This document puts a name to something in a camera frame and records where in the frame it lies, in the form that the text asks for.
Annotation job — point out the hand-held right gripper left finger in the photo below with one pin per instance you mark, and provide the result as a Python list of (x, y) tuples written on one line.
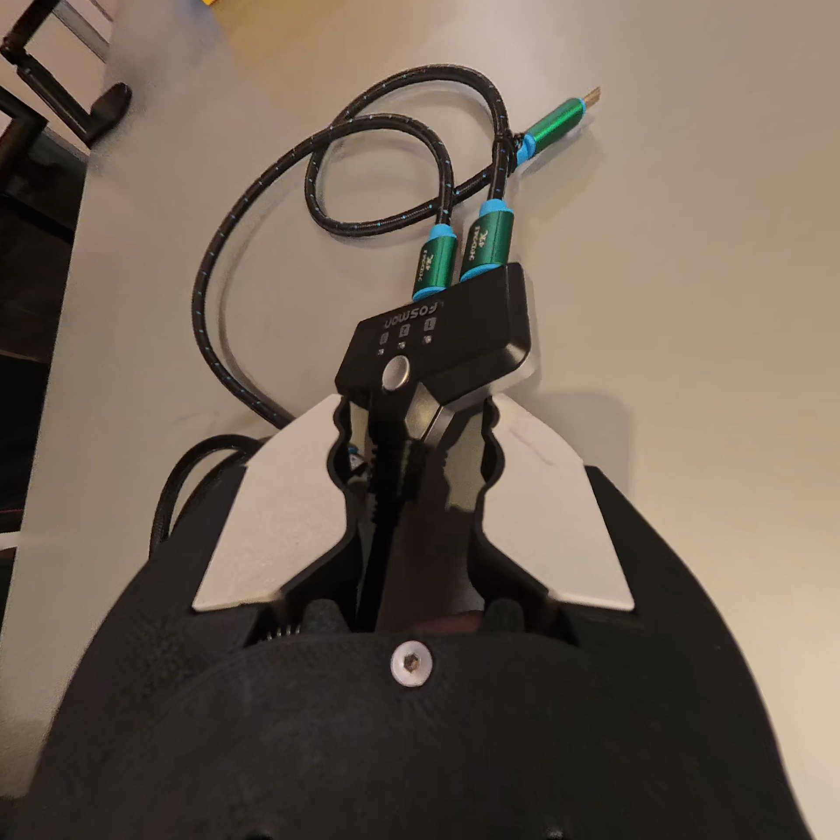
[(275, 518)]

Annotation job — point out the black port switch box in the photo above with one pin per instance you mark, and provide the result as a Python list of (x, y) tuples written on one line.
[(459, 328)]

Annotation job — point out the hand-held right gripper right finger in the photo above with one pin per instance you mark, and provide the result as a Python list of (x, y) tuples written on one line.
[(558, 525)]

- _TASK TO CARRY OUT_:
Exclude the pictures, then write out every record exactly as it stands.

- _ANSWER SECTION_:
This document puts a name to something in a camera frame and records where in the frame it lies, in the form that the text asks for.
Annotation job — point out the hand-held right gripper left finger in the photo below with one pin per instance you mark, and provide the result as a Python list of (x, y) tuples written on one line.
[(275, 518)]

Annotation job — point out the black port switch box in the photo above with one pin per instance you mark, and provide the result as a Python list of (x, y) tuples written on one line.
[(459, 328)]

Annotation job — point out the hand-held right gripper right finger in the photo above with one pin per instance you mark, and provide the result as a Python list of (x, y) tuples written on one line.
[(558, 525)]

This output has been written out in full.